» TASK BRIEF
Please copy out the full listing that follows exactly; no picture belongs in the copy.

Segment Open

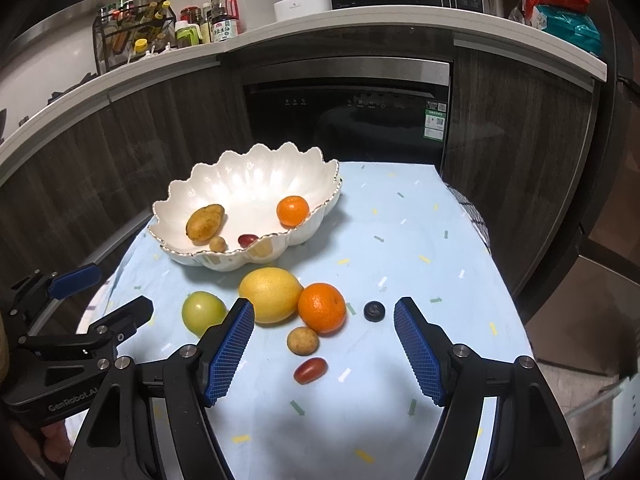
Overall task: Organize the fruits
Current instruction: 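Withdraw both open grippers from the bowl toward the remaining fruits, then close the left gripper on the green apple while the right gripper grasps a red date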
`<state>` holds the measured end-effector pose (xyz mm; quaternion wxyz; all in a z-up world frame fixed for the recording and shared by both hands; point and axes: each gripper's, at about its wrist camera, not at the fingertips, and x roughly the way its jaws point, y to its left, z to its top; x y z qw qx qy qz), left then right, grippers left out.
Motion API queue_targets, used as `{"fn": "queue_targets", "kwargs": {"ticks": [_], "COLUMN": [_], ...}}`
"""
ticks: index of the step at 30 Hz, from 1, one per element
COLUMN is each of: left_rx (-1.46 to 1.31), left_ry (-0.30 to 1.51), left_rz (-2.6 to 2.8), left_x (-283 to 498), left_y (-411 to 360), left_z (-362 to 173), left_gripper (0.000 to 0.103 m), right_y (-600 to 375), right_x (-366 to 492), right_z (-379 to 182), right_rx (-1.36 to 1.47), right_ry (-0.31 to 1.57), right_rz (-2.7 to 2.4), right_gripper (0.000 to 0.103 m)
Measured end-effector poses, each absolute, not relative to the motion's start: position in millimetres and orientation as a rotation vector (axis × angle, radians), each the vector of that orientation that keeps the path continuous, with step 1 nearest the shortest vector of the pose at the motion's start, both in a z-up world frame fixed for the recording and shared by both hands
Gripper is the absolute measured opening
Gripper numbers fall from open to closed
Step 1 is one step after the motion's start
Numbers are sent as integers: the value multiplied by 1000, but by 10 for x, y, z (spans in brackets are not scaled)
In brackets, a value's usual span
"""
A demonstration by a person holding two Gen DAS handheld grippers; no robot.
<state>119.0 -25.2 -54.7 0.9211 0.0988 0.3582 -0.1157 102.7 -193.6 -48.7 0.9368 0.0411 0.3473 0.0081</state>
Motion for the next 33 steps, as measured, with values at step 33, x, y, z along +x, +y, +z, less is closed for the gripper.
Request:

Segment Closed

» EXERCISE RESULT
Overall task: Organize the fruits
Current instruction: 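Withdraw both open grippers from the bowl toward the remaining fruits, then close the left gripper on the green apple while the right gripper grasps a red date
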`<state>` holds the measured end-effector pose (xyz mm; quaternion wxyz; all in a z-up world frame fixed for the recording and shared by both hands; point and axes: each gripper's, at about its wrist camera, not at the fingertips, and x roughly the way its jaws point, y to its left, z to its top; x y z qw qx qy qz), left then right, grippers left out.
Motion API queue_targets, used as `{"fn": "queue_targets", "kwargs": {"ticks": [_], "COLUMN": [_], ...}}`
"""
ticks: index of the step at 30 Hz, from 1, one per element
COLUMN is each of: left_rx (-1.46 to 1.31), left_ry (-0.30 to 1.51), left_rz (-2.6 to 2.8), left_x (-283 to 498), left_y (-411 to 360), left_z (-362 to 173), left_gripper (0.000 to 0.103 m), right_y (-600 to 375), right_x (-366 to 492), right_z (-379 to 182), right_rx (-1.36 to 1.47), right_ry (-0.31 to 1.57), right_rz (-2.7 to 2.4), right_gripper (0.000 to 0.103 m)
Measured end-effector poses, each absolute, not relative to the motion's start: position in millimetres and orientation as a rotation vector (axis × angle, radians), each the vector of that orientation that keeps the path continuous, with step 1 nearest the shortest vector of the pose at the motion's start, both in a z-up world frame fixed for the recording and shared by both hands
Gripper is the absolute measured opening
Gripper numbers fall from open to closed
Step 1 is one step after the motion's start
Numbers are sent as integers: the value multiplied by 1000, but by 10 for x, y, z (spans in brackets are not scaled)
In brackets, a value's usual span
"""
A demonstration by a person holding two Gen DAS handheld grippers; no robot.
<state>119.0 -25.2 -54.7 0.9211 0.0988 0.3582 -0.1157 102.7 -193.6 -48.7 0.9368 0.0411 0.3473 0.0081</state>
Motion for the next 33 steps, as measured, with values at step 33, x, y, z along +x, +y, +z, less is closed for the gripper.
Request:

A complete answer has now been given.